▶ [Information provided]
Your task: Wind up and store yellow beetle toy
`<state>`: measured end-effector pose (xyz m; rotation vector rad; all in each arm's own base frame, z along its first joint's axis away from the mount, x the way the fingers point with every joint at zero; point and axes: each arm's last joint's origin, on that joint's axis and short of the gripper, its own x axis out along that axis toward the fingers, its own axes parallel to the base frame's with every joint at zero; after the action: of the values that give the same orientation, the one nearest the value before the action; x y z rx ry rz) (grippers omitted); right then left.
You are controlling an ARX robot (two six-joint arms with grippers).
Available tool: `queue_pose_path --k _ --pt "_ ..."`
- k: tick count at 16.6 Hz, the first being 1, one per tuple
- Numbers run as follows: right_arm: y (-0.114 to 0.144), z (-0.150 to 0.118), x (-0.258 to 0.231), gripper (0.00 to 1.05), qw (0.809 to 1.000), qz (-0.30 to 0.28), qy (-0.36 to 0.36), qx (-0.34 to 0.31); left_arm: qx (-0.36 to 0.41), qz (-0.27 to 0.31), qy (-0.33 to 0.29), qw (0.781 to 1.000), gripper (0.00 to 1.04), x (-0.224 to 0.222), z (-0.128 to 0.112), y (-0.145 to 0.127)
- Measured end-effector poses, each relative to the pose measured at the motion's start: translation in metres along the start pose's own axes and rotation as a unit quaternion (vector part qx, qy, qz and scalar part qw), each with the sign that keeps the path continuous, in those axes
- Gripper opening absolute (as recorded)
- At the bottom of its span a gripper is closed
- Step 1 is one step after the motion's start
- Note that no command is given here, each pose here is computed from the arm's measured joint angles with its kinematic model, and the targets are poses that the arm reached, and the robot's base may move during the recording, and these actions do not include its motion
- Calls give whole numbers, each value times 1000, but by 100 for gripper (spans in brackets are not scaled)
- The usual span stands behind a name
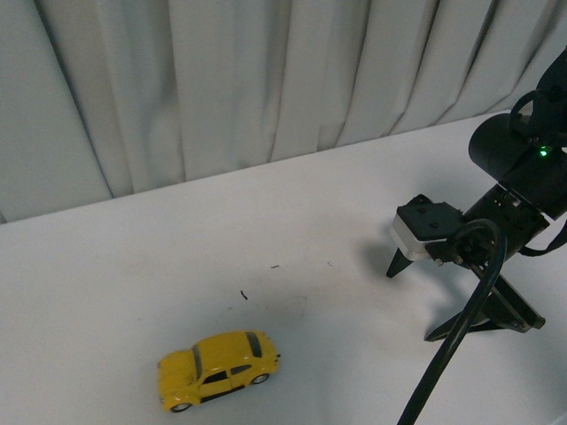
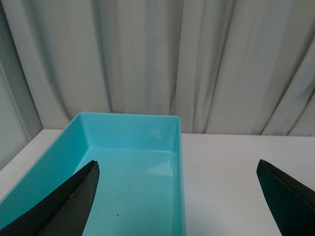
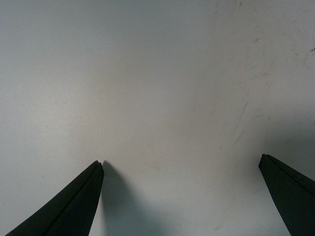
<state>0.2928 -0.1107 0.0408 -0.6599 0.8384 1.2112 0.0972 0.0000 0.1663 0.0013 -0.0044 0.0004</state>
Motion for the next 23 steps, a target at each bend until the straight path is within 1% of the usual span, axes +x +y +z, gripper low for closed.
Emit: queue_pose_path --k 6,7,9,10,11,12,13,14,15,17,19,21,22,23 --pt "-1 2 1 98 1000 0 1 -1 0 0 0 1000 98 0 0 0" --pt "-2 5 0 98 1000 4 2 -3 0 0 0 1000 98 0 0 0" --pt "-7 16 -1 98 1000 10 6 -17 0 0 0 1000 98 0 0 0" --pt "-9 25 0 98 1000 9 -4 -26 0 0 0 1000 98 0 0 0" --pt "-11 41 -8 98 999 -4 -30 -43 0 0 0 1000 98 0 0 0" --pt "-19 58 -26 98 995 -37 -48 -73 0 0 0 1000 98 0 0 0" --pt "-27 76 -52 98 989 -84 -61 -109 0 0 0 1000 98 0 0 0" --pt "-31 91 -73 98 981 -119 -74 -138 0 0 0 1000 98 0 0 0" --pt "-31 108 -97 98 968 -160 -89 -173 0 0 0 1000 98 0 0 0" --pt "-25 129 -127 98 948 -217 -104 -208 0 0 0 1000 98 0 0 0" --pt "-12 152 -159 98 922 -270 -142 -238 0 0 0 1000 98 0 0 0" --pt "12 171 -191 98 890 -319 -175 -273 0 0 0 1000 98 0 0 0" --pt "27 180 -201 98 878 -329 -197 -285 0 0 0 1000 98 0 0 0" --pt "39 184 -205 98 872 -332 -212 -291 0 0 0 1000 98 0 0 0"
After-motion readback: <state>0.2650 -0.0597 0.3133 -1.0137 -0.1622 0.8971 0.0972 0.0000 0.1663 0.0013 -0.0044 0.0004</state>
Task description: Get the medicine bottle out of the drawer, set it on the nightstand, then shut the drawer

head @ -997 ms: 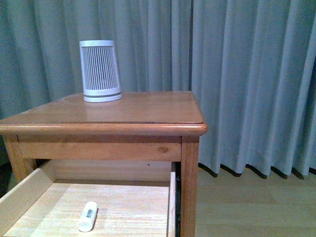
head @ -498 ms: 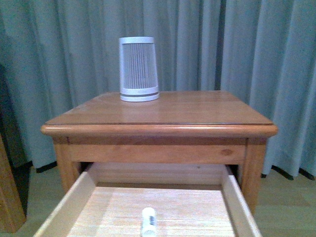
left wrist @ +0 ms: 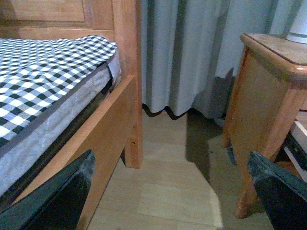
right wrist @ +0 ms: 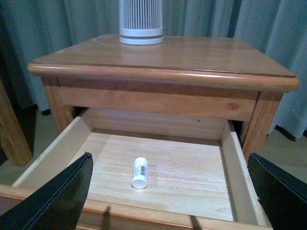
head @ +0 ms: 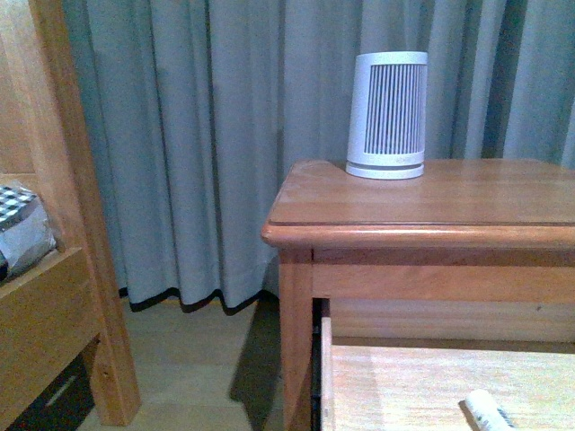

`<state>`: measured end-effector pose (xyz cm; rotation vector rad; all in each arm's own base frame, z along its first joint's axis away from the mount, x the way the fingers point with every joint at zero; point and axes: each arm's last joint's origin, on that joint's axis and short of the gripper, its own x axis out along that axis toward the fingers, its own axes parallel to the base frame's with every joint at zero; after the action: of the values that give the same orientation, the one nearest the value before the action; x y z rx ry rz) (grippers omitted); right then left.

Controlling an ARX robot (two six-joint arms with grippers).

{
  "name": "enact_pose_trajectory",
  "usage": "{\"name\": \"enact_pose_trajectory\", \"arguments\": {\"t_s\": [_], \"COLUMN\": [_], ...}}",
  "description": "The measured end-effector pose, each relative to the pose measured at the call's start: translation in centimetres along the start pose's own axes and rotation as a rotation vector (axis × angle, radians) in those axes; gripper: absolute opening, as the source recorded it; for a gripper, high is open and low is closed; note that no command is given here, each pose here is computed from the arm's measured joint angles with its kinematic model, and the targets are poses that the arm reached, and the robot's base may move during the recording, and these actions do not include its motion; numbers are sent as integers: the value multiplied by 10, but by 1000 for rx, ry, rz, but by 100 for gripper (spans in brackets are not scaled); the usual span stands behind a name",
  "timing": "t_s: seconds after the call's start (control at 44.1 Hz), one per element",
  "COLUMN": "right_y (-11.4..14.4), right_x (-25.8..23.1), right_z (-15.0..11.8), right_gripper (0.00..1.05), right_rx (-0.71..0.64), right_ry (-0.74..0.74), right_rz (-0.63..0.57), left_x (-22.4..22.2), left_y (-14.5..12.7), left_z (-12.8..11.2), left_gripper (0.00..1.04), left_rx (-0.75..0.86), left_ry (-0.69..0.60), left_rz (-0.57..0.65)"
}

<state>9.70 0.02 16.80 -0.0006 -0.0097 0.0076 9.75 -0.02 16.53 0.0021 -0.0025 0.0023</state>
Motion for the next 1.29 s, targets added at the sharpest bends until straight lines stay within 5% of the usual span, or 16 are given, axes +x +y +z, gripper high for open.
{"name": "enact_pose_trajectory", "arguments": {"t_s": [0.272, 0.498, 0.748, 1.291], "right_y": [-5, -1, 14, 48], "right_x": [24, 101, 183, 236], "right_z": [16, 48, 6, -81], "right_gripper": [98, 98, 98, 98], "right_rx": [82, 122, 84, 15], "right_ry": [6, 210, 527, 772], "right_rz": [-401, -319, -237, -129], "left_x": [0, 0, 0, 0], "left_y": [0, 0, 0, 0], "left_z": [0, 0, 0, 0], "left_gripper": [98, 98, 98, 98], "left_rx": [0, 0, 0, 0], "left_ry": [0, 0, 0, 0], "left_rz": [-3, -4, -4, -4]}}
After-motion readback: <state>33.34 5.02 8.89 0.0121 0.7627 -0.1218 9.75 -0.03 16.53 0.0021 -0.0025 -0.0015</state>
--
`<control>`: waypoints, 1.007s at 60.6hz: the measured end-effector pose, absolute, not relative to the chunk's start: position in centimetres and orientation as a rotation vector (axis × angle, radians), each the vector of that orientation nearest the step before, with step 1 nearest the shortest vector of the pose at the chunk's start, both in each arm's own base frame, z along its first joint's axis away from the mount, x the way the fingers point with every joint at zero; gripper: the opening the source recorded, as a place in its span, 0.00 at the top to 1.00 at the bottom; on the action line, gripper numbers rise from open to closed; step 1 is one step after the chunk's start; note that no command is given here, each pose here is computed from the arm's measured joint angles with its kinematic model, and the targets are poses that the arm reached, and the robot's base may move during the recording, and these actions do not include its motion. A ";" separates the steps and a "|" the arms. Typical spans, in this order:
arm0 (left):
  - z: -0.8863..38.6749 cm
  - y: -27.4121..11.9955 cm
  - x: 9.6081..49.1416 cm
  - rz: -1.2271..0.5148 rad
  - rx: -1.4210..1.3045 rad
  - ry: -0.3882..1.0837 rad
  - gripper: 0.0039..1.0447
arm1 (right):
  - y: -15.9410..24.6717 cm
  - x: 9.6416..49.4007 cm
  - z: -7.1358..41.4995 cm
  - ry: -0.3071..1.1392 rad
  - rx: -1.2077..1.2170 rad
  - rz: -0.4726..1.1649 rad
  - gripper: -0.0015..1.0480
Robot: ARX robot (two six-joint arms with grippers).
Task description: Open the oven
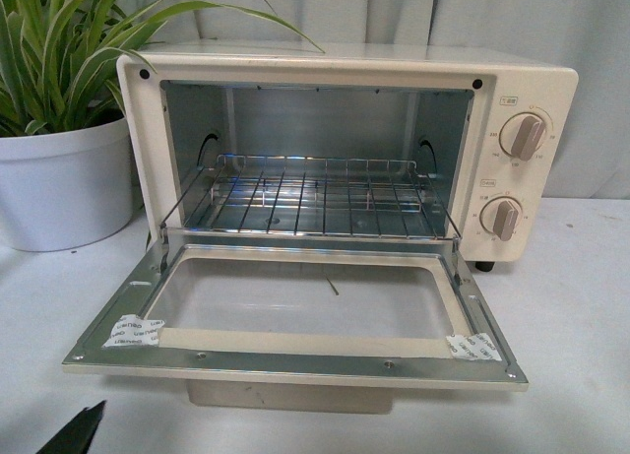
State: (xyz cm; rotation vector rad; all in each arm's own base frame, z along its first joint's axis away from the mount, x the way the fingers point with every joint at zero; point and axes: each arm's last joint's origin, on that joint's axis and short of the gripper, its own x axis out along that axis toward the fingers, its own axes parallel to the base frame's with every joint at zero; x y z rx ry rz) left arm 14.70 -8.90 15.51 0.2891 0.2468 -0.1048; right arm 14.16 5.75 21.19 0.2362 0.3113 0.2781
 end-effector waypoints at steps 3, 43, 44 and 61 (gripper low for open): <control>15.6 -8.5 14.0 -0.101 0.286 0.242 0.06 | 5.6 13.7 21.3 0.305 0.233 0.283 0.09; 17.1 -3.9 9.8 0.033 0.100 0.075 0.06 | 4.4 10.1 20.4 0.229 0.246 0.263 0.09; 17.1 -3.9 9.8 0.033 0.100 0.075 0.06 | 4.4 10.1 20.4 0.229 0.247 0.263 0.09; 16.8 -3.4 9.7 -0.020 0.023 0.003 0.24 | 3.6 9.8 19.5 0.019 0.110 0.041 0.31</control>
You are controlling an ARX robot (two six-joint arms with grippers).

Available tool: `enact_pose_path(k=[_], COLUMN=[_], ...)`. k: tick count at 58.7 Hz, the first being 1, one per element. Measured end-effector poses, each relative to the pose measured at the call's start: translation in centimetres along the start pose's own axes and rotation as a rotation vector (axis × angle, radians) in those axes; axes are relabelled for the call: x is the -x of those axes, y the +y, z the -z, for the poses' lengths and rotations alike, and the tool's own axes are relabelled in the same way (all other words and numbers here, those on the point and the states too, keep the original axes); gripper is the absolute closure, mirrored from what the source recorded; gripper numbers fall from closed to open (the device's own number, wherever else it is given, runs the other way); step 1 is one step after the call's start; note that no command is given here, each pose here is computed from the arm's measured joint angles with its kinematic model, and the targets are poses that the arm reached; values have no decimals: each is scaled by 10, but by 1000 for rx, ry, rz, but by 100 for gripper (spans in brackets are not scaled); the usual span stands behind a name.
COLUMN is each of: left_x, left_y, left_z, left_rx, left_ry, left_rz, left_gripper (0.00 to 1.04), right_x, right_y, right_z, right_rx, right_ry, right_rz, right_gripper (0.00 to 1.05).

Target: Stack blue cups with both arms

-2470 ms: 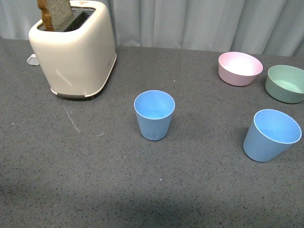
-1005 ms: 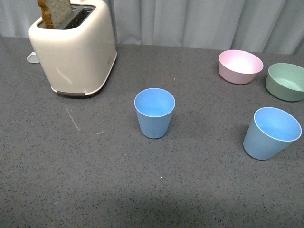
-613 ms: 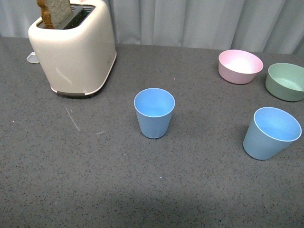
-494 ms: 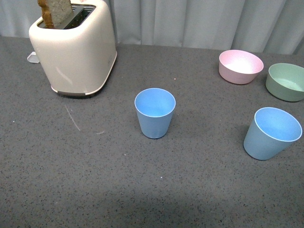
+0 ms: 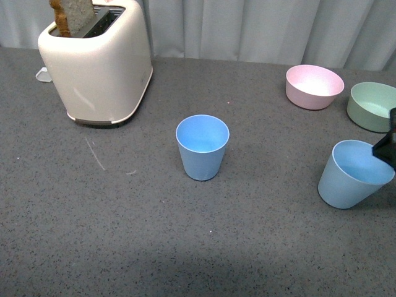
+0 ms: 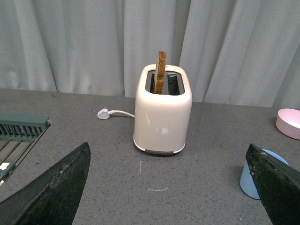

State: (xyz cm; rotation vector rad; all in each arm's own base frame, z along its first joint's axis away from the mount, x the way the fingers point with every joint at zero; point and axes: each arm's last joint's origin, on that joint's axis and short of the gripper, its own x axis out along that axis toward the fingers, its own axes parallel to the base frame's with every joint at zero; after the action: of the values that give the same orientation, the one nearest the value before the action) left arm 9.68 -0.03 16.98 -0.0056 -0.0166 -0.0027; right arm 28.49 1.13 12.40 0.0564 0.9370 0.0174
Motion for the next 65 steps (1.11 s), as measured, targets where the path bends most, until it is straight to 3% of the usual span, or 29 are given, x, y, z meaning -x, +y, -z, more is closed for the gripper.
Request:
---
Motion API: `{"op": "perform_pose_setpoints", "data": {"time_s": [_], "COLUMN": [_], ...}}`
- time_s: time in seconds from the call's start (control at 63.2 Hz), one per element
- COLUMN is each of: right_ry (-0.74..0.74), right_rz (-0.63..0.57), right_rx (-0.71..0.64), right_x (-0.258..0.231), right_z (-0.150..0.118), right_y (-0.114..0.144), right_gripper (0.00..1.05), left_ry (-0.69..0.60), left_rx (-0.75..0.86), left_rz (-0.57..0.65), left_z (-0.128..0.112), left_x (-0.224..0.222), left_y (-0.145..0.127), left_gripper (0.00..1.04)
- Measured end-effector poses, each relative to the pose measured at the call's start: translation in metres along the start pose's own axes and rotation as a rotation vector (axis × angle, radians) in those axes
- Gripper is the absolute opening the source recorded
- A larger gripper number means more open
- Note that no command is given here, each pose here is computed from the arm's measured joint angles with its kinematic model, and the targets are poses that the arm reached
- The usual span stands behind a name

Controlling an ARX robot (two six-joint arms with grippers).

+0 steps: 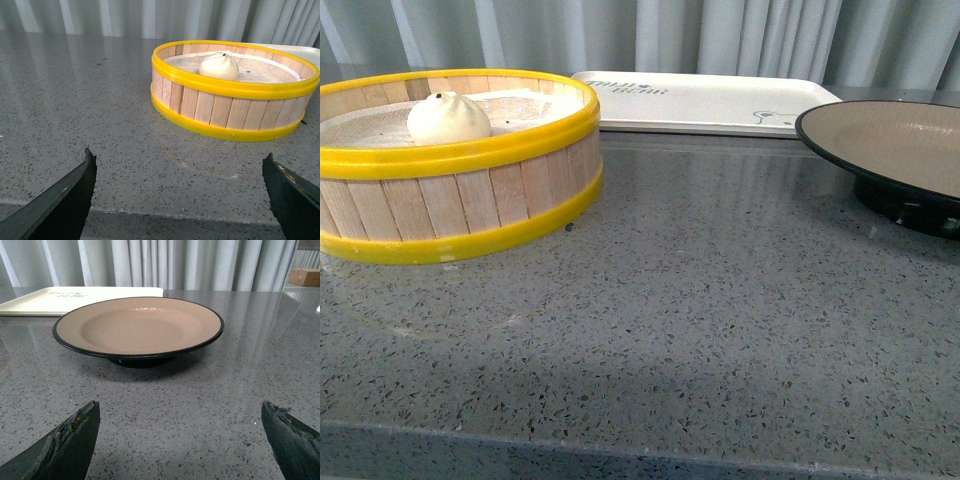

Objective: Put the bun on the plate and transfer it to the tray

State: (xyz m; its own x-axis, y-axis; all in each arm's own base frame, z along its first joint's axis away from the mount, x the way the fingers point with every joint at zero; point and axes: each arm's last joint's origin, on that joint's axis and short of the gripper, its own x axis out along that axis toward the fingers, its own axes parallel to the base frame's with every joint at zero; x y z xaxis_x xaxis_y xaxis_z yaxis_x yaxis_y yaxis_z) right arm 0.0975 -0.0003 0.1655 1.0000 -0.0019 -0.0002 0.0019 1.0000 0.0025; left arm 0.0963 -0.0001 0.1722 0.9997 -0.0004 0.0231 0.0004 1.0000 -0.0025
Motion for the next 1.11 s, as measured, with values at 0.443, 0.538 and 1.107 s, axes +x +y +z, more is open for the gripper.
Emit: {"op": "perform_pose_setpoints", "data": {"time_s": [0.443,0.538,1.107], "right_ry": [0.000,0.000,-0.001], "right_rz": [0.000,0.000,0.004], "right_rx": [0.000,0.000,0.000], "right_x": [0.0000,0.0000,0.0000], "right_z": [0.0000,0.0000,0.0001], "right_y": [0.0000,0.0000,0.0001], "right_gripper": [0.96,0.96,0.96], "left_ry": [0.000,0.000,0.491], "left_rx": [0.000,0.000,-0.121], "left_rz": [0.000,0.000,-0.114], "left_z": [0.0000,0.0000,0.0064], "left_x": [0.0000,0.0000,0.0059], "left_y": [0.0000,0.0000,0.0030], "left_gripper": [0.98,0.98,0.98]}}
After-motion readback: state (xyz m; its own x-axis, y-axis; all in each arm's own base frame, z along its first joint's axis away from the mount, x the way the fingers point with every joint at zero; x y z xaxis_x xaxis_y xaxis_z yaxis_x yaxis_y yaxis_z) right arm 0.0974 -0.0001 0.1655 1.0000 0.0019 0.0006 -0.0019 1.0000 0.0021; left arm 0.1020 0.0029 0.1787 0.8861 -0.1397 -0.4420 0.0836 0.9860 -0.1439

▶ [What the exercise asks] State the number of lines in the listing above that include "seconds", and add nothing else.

▶ [Task result] 2